7 Consideration of this evidence by the district court was improper to confirm
not if the right exists, but if HMRF actually exercises its right to litigate claims
against injured plaintiffs to recoup the unpaid difference between the amount HMRF
paid for the receivables and the amount billed by the medical providers. On its face,
the provisions and terms of the Assignment Agreements are unambiguous regarding
Mr. Ochoa’s responsibility to pay the total amount billed by his medical providers.
Thus, we find that pursuant to the language and provisions contained in the
Assignment Agreements executed by Mr. Ochoa and his medical providers, Mr.
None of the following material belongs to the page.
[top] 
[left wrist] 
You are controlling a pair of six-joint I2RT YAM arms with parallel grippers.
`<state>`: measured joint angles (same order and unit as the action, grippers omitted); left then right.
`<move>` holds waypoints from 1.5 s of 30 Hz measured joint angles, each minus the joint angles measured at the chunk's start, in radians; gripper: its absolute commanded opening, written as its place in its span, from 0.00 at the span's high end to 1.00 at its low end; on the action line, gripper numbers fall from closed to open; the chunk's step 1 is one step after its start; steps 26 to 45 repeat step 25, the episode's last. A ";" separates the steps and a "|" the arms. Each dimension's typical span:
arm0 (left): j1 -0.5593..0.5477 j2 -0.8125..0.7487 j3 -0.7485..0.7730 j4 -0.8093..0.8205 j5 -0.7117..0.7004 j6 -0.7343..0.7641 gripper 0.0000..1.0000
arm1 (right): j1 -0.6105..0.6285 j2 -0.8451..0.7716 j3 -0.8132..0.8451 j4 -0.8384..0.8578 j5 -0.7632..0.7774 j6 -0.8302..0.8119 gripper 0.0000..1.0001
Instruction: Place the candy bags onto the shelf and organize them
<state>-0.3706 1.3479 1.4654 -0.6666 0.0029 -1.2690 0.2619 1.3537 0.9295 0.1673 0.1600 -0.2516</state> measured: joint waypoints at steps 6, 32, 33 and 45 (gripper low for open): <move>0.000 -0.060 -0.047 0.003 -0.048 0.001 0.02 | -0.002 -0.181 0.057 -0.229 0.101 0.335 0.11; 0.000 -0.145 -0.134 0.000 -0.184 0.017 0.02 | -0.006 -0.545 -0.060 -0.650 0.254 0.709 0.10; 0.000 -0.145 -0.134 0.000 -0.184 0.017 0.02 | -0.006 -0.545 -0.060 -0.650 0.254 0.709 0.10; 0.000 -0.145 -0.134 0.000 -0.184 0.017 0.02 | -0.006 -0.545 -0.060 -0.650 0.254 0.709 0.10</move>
Ochoa remains liable to HMRF for the full amount of the billed medical invoices for
treatment received in connection with the June 28, 2018 accident.
Next, we address whether the collateral source rule applies to the difference
between the amount billed by Mr. Ochoa’s medical providers and the discounted
amount paid by HMRF.
Louisiana courts embrace and apply the collateral source rule, which is a rule
of evidence and damages. Bozeman v. State, 03-1016 (La. 7/2/04), 879 So.2d 692,
697. Under the collateral source rule, a tortfeasor may not benefit, and an injured
plaintiff's tort recovery may not be reduced, because of monies received by the
plaintiff from sources independent of the tortfeasor's procuration or contribution. Id.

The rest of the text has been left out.